ICAAP organisers had designed more discussions around themes outside the biomedical aspects in order to have more public awareness of the social contexts that deprive some of the most vulnerable groups of the help they need.

“We wanted to focus on the power dynamics as well,” Sciortino said. Already, she explained, media too often report on HIV as a health issue and put such articles only on the health page, when it is much more than a medical, scientific or health issue.

But going back to the basic journalism rule of putting the ‘5Ws and H’ in stories, Cullen added that media have “omitted the why and the how” when reporting on HIV and AIDS.

Unless the media are engaged in a meaningful way, then the same pattern will keep happening, said Imelda Salajan, media and public awareness consultant of the Jakarta-based advocacy group On Track Media.

“Consistency in promoting the issue should be on top of the agenda. But as it is, communications is always given a very small place in the budgetary plan by donors. It can’t be a one-time programme. The media should think of a long-term strategy and there are creative ways of doing it,” she said.

Syed Qamar Abbas, deputy manager of the AIDS control programme of Pakistan’s Sindh province, suggests the use of creative tools to reach public audiences. “Innovative methods, such as tele-films, are effective in changing attitudes and lifestyles. In our research, we found out that programmes such as films made for television have 30 percent more impact than the traditional ways of presenting news or issues,” he said.

For their part, proponents of community and cable radio report positive results in efforts at the grassroots level to raise awareness about HIV/AIDS.

Nalamdana (‘Are you well?’ in Tamil), is a non-government organisation that runs a popular cable radio programme at a government hospital in the southern Indian state. The show aims to raise awareness about and decrease the stigma of women undergoing anti-retroviral treatment (ART) in the hospital.

“We have noted the positive response of women undergoing ART in a government hospital in Tamil Nadu,” said Nalamdana project director R Jeevanandham.

“We use cable radio to address depression among women and enable them to access special counselling. We also send messages via popular songs and dramas tackling key issues on HIV/AIDS,” he pointed out, adding that counsellors are on hand to discuss the disease on-air.

But tackling HIV and AIDS even in alternative media spaces such as community radio is not always smooth sailing, due to the same cultural and religious factors that constrain public discussion and openness about the pandemic.
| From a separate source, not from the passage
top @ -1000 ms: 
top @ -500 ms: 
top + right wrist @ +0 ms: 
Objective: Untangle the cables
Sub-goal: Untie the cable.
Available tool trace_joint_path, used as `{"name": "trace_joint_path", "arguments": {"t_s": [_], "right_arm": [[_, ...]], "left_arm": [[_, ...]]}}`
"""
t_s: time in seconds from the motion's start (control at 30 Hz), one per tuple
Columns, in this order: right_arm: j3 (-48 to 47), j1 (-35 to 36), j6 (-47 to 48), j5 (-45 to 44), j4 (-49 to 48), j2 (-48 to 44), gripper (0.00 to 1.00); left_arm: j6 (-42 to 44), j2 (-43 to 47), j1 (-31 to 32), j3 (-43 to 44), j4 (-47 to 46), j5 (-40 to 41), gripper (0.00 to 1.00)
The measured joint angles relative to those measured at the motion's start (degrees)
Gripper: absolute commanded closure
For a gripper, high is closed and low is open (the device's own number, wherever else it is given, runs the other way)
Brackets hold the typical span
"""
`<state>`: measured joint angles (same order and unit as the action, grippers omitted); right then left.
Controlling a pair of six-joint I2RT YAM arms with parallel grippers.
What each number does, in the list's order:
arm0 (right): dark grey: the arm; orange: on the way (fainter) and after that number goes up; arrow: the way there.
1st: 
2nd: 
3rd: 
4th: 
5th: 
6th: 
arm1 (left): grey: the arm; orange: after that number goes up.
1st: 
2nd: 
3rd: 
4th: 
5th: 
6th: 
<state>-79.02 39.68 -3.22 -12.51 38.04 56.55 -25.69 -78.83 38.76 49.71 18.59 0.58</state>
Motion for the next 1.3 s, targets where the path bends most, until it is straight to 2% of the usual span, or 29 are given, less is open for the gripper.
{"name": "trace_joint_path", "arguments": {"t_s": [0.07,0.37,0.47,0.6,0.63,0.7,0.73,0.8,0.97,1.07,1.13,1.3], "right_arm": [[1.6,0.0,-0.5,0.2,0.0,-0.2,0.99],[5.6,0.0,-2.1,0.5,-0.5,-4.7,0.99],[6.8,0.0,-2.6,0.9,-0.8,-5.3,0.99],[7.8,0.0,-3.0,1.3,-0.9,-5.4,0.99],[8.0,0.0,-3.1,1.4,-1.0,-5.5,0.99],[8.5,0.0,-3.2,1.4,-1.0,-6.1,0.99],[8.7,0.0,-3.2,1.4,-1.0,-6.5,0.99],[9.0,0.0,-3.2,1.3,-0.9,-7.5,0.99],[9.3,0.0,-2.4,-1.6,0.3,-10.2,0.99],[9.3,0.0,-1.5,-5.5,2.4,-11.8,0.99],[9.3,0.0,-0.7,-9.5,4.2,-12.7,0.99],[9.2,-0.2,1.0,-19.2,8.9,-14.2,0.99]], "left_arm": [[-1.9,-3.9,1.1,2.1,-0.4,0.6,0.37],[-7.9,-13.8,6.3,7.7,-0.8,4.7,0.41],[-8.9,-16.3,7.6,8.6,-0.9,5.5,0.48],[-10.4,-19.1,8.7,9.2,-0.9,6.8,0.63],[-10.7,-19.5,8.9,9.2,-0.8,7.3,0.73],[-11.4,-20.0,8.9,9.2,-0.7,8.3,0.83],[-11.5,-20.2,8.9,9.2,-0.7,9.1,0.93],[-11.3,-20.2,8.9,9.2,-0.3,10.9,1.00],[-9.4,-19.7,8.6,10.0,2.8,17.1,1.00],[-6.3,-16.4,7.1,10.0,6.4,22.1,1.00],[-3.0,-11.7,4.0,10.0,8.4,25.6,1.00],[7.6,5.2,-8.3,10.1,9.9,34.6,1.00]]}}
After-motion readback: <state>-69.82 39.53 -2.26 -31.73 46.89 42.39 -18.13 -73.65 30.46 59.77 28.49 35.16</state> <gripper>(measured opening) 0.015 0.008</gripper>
“There are still many people especially in rural areas that have little or no knowledge about HIV/AIDS. Community members are still trapped in terms of morality and religion.

Thus, discussion about the issue doesn’t really take off. And then, there are still doubts and fears of breaking cultural traditions and discussing taboo topics,” said Dina Listiorini of the Atma Jaya University of Yogyakarta, Indonesia.

For a long time, the mass media have stuck to portraying HIV and AIDS as the ‘3H’ — Haiti, homosexuals, and heroin junkies, she said, citing previous studies.

But “we have to use all different media to get the message across,” said Cullen. “Use all media, but try to go for quality. For this, you need to train people. We’re just reporting the tip of the iceberg, only 20 percent of the story. We need to realise that HIV/AIDS is a massive story that affects all aspects of our lives.”